Definition of Political Orientation
Any political orientation is composed of four factors, labeled as: power, economy, engagement, and character.
The form in which political power is held in a collectivity, such as a nation state, is determined by its degree of concentration, which will occur within a range of possibilities bracketed by dictatorship and anarchy. I collapse all the complexities by allowing for only two opposing forms: authoritarian and democratic.
The economy of any society is a political statement of the balance of power of the constituencies within that society; it is the structure determining the cycles of production and consumption, and the distribution of benefits and costs. The relationship of the individual to the society is characterized by two parameters: equality and freedom.

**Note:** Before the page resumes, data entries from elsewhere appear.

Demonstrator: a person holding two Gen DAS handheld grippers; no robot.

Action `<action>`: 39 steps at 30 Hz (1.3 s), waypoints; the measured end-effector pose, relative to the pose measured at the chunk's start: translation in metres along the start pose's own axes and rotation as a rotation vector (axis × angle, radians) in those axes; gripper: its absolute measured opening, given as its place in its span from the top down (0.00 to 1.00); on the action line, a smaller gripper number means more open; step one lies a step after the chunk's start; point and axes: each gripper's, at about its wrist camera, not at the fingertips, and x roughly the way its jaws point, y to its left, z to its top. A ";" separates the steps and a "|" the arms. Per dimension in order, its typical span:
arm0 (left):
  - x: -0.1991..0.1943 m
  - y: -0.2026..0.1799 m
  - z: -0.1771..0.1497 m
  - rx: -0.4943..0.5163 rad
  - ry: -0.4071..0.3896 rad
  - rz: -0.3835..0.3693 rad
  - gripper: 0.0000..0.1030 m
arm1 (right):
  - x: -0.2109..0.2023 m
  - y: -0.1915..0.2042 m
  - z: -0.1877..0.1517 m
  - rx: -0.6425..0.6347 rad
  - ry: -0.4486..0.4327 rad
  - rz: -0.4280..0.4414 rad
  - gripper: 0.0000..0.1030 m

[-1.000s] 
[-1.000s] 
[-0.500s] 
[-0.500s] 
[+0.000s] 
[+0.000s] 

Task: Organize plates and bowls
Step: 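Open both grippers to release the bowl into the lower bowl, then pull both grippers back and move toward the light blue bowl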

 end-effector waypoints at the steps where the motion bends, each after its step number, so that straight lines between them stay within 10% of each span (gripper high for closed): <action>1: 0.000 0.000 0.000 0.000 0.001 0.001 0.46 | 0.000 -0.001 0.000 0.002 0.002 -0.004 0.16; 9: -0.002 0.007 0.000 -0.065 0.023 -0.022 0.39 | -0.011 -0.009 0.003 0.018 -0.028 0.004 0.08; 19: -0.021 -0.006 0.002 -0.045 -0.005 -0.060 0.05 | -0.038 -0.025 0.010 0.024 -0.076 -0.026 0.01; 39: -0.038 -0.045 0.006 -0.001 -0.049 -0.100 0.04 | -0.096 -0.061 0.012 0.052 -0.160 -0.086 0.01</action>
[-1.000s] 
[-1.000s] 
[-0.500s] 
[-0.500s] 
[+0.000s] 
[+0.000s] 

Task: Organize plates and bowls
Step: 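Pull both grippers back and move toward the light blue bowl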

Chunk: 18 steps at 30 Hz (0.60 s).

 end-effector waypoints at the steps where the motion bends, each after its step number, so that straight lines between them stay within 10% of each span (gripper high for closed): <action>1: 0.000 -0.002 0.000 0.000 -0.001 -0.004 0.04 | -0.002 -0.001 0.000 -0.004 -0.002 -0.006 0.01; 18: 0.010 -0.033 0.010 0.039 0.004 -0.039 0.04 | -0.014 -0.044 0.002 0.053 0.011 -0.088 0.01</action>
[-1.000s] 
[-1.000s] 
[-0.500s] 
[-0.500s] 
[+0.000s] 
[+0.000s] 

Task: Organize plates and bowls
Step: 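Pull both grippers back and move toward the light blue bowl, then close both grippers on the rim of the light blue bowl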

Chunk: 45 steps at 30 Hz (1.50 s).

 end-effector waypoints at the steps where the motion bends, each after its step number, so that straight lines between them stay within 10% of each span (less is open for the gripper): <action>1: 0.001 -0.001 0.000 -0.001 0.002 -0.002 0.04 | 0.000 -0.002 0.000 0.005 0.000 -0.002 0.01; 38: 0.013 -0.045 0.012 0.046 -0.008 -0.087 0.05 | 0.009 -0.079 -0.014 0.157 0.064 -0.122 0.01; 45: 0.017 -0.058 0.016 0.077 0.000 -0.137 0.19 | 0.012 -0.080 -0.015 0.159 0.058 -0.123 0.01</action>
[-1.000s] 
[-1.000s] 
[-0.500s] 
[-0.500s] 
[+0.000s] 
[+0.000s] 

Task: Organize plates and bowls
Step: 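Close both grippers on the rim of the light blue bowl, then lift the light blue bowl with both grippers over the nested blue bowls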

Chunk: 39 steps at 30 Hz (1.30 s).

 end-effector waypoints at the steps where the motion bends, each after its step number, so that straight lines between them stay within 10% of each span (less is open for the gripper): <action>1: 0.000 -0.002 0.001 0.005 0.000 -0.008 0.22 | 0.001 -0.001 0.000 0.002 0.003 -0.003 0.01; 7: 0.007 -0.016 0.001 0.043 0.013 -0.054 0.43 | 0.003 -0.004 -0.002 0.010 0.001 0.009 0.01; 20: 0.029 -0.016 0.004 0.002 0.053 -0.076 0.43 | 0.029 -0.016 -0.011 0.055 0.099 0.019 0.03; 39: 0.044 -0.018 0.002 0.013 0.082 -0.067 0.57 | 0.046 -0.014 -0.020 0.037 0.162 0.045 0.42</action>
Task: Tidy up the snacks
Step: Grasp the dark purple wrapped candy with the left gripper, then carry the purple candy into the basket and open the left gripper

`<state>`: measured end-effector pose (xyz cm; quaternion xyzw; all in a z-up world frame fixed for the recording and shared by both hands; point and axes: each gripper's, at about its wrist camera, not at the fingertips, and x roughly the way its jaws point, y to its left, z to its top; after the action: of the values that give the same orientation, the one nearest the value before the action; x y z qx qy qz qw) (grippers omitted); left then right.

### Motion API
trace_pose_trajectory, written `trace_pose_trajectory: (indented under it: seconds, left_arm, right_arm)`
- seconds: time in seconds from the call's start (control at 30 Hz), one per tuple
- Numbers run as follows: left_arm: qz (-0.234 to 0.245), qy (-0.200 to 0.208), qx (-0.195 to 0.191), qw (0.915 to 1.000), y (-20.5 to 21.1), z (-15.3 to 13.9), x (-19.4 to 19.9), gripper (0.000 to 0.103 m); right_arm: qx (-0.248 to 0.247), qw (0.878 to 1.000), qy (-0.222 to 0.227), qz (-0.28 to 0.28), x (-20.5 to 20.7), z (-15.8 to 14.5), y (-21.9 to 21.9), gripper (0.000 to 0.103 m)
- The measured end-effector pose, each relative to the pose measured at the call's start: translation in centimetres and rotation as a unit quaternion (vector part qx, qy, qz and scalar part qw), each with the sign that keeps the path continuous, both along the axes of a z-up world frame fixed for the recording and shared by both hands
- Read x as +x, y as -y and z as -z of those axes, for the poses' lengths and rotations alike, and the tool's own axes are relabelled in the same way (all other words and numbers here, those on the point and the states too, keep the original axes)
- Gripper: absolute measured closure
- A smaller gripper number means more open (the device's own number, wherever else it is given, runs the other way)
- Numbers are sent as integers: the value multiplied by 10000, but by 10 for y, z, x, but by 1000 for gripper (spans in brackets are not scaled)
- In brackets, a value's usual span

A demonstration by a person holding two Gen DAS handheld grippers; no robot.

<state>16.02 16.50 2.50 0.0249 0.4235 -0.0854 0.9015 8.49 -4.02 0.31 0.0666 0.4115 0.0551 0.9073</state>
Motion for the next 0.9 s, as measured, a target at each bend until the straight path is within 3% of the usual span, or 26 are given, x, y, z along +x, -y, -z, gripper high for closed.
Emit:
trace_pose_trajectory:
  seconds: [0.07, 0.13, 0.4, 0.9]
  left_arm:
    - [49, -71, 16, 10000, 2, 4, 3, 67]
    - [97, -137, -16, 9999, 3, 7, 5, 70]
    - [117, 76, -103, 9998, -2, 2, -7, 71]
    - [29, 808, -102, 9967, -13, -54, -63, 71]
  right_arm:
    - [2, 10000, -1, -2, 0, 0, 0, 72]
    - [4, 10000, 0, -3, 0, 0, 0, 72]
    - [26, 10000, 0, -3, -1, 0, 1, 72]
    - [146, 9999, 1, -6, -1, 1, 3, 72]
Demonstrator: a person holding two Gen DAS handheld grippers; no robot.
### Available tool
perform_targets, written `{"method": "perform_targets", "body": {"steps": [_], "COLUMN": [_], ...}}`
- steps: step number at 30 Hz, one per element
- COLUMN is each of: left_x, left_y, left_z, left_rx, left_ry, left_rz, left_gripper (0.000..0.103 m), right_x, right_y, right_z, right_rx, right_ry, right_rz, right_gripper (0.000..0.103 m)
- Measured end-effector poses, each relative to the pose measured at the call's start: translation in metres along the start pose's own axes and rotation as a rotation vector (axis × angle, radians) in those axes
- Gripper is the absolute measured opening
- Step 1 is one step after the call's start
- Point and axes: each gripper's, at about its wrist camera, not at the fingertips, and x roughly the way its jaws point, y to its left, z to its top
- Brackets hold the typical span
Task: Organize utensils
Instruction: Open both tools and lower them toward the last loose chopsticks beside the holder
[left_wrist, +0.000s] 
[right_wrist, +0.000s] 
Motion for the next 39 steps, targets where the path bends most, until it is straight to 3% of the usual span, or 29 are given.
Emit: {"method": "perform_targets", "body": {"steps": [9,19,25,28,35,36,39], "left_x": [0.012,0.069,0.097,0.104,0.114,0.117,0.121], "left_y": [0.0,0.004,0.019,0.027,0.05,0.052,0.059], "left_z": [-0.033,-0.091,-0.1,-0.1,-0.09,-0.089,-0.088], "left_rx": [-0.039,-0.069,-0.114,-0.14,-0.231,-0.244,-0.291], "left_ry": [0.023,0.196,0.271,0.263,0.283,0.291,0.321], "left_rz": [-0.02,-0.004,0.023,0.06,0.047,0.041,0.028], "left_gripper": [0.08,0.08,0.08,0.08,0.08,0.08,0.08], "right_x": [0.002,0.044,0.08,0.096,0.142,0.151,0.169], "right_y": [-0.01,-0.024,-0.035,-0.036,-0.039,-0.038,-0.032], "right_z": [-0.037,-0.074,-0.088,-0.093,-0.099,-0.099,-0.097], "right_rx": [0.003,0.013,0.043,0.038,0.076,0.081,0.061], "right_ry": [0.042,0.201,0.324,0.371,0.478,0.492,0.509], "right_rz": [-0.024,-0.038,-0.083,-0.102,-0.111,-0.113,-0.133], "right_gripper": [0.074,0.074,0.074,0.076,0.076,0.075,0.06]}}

Economically, each individual is a person with some accumulation of personal wealth and property. An individual can either be burdened with or relieved of social responsibilities, and his or her accumulation can be taxed, or untaxed, or augmented by the collectivity, all depending on the specific nature of this individual's relationship to the collectivity.
Equality characterizes the degree of social responsibility the individual has to the collectivity.
Freedom characterizes the degree of liberty the individual has to dispose of his or her accumulation.
Equality is measured by the degree of socialism in the society, which is the degree to which accumulation is bound to social responsibilities, and need is alleviated by public support.
Freedom is measured by the degree of liberality of the society, which is the degree to which accumulation is free of public responsibilities, and need is left to personal responsibility and charity.
The economic factor of any particular political orientation is assigned to one of two general types: socialist or liberal.
An economic outlook characterized as socialist has a greater proportion of equality (social responsibility) than an economic outlook characterized as liberal (economic liberty), in which freedom is dominant.
While the economy describes the internal or domestic structure of a political collectivity (whether a real society or an individual's idealization), the attitude of that collectivity toward the rest of the world is termed its engagement.
A society reticent to engage with the rest of the world and preferring to withdraw from it is isolationist, while a society eager to expand its influence in the wider world, and which is forward with its diplomacy, trade and military force, is internationalist.
The isolationist attitude is anti-interventionist, anti-imperialist, anti-war, and fundamentally conservative.
The internationalist attitude has a tendency to be interventionist, imperialist, expansionist, and is fundamentally progressive.
Conservative engagement is that which seeks to preserve the insularity of the domestic realm from international turmoil, to minimize conflicts with foreigners, and to focus political effort into the consolidation of power in the domestic realm.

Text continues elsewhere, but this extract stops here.